Presumed Human remains, and debris from the tourist submersible crushed to pieces in an undersea implosion that killed all five people aboard were recovered from the ocean bottom and brought ashore to Canada on Wednesday. The 22-foot Titan lost contact with its surface vessel on June 18, and its wreckage was found one hour later. All passengers and crew members are presumed dead, the U.S. Coast Guard said. A Coast Guard statement said medical professionals would formally analyze the presumed remains.
Earlier Wednesday, photos showed what appeared to be the nose cone and other shattered bits of the Titan being hauled off a ship at a Canadian port city. The video showed a white panel-like piece taller than the two men guiding it into port and cords and wires draped with a white tarp being lifted onto a recovery ship, the Horizon Arctic, at a Coast Guard pier in St. John’s, Newfoundland, about 400 miles (650km) north of the accident site in the North Atlantic.

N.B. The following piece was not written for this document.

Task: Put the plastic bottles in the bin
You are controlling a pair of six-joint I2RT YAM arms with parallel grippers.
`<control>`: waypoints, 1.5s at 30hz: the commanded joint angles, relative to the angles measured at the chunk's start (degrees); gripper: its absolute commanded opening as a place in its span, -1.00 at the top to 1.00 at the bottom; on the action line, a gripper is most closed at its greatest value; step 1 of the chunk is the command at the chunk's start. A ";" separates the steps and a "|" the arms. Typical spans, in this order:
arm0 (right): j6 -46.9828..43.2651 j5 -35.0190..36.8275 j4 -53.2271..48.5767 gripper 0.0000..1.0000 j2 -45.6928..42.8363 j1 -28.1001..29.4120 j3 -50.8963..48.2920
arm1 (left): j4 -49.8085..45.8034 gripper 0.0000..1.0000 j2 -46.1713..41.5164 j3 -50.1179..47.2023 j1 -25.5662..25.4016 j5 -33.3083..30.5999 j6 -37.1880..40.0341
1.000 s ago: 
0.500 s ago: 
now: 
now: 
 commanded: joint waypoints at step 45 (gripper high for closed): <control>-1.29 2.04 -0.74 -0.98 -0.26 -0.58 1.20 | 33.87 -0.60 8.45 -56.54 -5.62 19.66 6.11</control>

The wreckage, tangled with wires and other machinery, includes what appears to be the landing skids the Titan used for touching down on the seabed. It also has twisted wires and a broken hull piece destroyed in the implosion. Officials say that piece could provide clues about the cause of the crash.
Other wreckage from the Titan was retrieved from the deep sea with a remote-operated vehicle, or ROV brought to the accident site by the Horizon Arctic. The company that owns the ROV, Pelagic Research Services, declined to comment on the investigation.
Investigators have been mapping out the Titan’s wreckage field and searching an area more than twice the size of Connecticut in waters nearly three miles (5km) deep. They hope that sounds detected Tuesday and Wednesday will help them narrow their search.
But the conditions in which the Titan went down are “extremely hostile” — with crushing pressure, total darkness, and frigid temperatures. And even if the crew of five remained alive on that harrowing ocean floor, they would likely have run out of oxygen after four days, according to experts who spoke Monday about the Titan disaster.
Experts have warned that finding any of the Titan’s passengers will be a challenge, but they’re not giving up hope. The Coast Guard said it would work with other agencies to “examine the evidence available to determine what occurred.” The Titan was carrying a British world explorer and four tourists from a New York-based company that sells tickets for people to view the century-old wreck of the Titanic in the North Atlantic.